How Treatment Works Against These Causes
Because nail psoriasis is driven by specific immune pathways, the most effective treatments are those that directly block the inflammatory signals involved. Biologic medications that target the key cytokines in the psoriasis cascade have shown the strongest results. In clinical trials, drugs targeting one specific inflammatory molecule achieved 80% nail score reduction in as little as 12 weeks, with improvements continuing over longer treatment periods. Other biologics have shown 50 to 70% improvement at roughly one year of treatment.
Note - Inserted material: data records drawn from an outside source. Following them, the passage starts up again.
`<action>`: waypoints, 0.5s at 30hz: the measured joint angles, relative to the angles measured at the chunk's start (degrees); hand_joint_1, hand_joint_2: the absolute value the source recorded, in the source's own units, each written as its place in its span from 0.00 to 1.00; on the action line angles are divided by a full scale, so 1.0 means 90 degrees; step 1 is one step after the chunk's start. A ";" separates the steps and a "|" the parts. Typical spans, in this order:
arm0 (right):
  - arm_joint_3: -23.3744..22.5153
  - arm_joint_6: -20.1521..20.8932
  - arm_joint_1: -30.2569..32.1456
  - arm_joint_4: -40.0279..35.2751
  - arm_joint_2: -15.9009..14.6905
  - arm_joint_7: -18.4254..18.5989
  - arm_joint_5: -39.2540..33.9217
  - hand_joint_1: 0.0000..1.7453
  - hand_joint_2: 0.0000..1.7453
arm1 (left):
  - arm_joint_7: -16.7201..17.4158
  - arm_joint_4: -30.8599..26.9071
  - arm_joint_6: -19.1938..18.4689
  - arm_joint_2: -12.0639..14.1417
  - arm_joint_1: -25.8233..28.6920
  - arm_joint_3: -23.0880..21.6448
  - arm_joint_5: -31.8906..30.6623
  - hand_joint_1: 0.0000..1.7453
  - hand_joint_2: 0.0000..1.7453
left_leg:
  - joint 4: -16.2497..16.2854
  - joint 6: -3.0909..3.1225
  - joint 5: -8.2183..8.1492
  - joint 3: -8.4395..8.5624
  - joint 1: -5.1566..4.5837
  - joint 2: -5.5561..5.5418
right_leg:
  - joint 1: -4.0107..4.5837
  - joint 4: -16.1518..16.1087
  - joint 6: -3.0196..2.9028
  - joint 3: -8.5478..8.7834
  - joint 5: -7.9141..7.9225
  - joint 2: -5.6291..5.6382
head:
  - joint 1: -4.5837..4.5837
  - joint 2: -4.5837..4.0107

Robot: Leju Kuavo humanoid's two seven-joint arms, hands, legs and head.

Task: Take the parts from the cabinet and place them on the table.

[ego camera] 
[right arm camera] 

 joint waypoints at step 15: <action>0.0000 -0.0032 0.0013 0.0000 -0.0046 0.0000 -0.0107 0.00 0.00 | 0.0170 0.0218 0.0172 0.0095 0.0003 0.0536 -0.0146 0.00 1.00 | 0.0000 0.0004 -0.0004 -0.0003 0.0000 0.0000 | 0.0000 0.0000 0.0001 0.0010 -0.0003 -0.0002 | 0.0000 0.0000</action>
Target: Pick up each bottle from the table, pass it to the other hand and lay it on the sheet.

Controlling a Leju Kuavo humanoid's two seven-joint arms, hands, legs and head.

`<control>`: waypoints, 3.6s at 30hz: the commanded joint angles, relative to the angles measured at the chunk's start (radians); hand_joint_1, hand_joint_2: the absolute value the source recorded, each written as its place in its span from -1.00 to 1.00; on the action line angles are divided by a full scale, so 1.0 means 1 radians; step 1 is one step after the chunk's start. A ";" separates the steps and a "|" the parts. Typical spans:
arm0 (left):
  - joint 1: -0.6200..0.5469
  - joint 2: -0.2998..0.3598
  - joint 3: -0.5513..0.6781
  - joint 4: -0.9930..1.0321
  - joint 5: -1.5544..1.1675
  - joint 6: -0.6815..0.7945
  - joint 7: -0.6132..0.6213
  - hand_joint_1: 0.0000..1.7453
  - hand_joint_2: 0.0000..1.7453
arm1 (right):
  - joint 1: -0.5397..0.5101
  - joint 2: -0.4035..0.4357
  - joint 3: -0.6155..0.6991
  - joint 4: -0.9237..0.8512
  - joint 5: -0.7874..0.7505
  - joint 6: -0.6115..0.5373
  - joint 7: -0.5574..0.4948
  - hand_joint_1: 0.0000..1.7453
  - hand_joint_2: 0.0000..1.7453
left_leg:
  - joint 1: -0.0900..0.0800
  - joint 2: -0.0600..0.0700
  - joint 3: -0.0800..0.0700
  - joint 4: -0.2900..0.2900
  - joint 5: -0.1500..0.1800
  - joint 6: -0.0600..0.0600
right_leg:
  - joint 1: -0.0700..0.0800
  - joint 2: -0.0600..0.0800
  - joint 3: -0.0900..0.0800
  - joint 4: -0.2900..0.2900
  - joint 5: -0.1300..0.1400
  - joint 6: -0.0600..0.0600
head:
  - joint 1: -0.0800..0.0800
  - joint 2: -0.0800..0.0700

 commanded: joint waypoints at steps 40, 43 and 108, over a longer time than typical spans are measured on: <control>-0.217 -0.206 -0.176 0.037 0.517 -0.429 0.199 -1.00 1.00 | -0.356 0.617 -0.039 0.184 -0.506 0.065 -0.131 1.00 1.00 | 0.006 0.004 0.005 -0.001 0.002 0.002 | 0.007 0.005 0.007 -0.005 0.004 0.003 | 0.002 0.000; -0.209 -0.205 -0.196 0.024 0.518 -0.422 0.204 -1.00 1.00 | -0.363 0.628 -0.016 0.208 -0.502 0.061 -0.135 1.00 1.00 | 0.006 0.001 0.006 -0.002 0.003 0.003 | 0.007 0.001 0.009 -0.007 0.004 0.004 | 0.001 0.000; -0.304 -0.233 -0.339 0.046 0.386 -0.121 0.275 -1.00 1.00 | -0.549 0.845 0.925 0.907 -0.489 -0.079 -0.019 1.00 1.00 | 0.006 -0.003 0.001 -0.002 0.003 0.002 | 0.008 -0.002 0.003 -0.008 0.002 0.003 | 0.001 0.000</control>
Nails respond more slowly than skin to any treatment because of their biology. Fingernails take about six months to grow out completely, and toenails take 12 to 18 months. Even when inflammation is fully controlled, you won’t see the results until the damaged portion of the nail grows out and is replaced by healthy nail. This slow visible response can be frustrating, but it doesn’t mean treatment isn’t working underneath.
Topical treatments applied directly to the nail can help milder cases, though penetrating the hard nail plate limits their effectiveness. For moderate to severe nail psoriasis, systemic treatments that address the underlying immune dysfunction from within tend to produce the most meaningful and lasting improvement.